EXERCISE BRIEF> Lines in the material below that include "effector" need to be tallied; give the total alone.

━━━ RECORDED DATA ━━━

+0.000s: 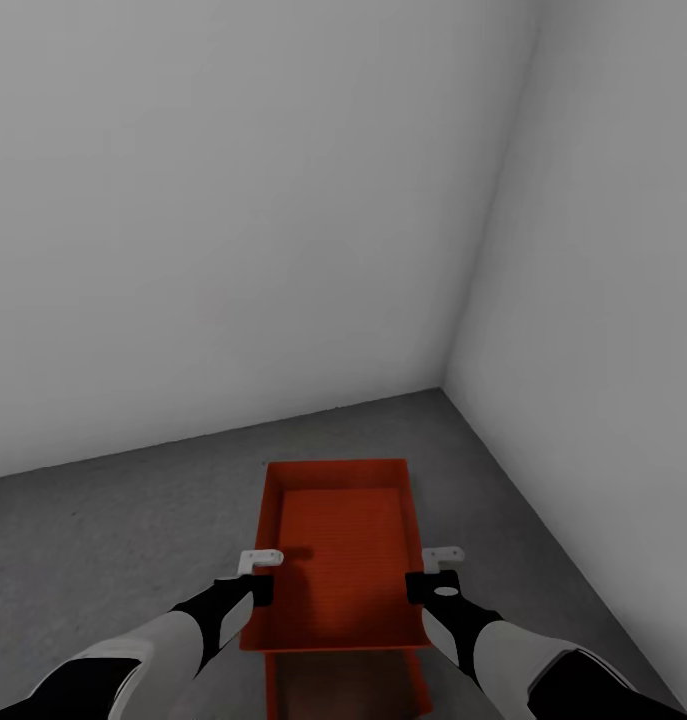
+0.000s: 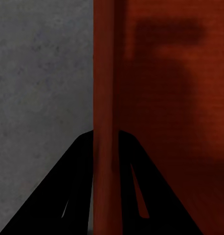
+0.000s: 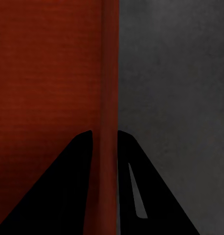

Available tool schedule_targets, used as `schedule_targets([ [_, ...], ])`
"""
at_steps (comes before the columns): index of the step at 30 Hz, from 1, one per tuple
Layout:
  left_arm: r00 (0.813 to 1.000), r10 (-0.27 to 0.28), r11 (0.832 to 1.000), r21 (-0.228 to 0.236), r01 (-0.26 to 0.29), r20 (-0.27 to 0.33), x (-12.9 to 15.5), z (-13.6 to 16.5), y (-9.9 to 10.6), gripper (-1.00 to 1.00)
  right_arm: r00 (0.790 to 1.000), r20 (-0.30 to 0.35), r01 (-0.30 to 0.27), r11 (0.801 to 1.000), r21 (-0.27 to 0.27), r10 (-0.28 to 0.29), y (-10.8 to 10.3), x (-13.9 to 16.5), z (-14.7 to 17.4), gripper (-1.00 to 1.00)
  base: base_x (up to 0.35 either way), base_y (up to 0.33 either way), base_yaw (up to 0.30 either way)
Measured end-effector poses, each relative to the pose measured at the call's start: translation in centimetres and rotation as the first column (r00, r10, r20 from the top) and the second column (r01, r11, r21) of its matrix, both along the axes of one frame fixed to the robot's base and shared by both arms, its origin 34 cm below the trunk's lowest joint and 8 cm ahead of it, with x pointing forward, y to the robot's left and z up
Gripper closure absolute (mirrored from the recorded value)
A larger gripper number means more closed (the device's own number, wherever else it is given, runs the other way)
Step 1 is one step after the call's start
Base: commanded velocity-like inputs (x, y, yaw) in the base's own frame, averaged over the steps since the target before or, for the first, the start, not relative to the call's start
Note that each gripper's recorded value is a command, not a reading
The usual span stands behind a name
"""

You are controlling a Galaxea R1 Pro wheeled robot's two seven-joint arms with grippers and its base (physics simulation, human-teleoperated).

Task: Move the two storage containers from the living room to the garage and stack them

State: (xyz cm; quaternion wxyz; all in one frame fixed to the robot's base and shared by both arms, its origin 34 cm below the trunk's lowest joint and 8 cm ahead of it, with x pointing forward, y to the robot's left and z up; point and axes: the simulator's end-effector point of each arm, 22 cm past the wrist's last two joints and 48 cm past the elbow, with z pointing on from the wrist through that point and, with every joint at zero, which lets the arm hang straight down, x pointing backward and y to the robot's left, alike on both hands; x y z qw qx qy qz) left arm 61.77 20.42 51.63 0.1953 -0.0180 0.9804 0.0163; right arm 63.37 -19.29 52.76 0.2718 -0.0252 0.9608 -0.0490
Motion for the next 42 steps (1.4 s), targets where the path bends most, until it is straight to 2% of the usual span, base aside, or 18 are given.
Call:
schedule_targets([
  [42,1.000,0.000,1.000,-0.001,0.000,-0.003,-0.06,-0.02,-0.02,1.00,1.000,-0.003,0.000,1.000,0.001,0.000,-0.01,-0.03,-0.03,1.00,0.000,0.000,0.000],
])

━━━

SOLUTION BELOW> 2